▸ **TASK TO COMPLETE**: In your copy, leave out the pictures; write out all the data exactly.
*** Begin section ***
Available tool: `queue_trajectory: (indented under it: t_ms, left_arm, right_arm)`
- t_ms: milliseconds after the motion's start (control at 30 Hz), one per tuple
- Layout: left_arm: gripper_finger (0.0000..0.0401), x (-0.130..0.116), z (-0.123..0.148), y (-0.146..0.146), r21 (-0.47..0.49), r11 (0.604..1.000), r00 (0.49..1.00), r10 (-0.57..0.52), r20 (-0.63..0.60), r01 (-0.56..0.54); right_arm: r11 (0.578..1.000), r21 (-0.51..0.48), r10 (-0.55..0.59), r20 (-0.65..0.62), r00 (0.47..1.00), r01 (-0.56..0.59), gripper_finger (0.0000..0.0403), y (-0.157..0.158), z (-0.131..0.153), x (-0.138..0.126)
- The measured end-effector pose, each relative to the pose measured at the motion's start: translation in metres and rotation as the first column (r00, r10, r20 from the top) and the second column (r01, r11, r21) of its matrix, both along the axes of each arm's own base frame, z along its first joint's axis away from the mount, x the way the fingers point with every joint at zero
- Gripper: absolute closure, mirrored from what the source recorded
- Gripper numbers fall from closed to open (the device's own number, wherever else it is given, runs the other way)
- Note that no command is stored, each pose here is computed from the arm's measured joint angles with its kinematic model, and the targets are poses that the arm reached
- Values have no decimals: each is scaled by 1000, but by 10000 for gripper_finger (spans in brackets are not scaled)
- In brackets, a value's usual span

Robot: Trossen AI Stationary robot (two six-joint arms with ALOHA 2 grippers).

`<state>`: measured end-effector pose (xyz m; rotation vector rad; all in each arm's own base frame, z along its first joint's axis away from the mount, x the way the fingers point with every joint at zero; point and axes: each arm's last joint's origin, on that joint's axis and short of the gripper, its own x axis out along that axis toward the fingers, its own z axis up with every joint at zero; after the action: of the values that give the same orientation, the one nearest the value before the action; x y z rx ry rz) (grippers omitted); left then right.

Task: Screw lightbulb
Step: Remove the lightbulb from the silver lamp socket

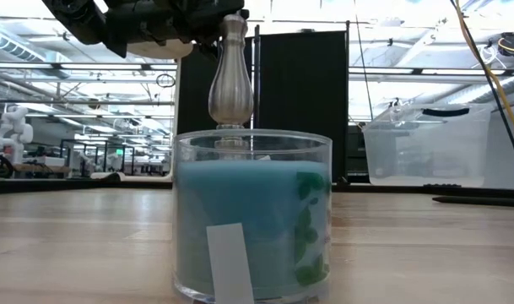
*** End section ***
▸ **RESULT FOR THIS TASK**:
Available tool: `queue_trajectory: (indented under it: t_ms, left_arm, right_arm)`
- t_ms: milliseconds after the motion's start (control at 30 Hz), one per tuple
- Layout: left_arm: gripper_finger (0.0000..0.0401), x (-0.130..0.116), z (-0.123..0.148), y (-0.146..0.146), r21 (-0.47..0.49), r11 (0.604..1.000), r00 (0.49..1.00), r10 (-0.57..0.52), r20 (-0.63..0.60), r01 (-0.56..0.54); right_arm: r11 (0.578..1.000), r21 (-0.51..0.48), r10 (-0.55..0.59), r20 (-0.65..0.62), r00 (0.47..1.00), r01 (-0.56..0.59), gripper_finger (0.0000..0.0403), y (-0.157..0.158), z (-0.131..0.153), x (-0.138..0.126)
- The measured end-effector pose, each relative to the pose measured at the motion's start: translation in metres and rotation as the first column (r00, r10, r20 from the top) and the second column (r01, r11, r21) of its matrix, both along the axes of each arm's own base frame, z along its first joint's axis away from the mount, x the way the fingers point with every joint at zero
- Gripper: absolute closure, mirrored from what the source recorded
- Gripper numbers fall from closed to open (the device's own number, wherever else it is given, runs the other way)
- Note that no command is stored, each pose here is computed from the arm's measured joint angles with its kinematic model, and the targets are poses that the arm reached
- Values have no decimals: each is scaled by 1000, but by 10000 for gripper_finger (spans in brackets are not scaled)
- In brackets, a value's usual span

Robot: Trossen AI Stationary robot (two six-joint arms with ALOHA 2 grippers).

`<state>`: measured end-effector pose (xyz m; rotation vector rad; all in each arm's own base frame, z along its first joint's axis away from the mount, x the way the fingers point with every joint at zero; point and axes: each arm's last joint's origin, on that joint's axis and short of the gripper, its own x axis out along that axis toward the fingers, its own z axis up with every joint at zero; after the action: of the values that give the same orientation, the one nearest the value before the action; x y z rx ry rz) (grippers omitted); left then right.

Task: Screw lightbulb
Step: Remove the lightbulb from the silver lamp socket

The answer contains nothing more.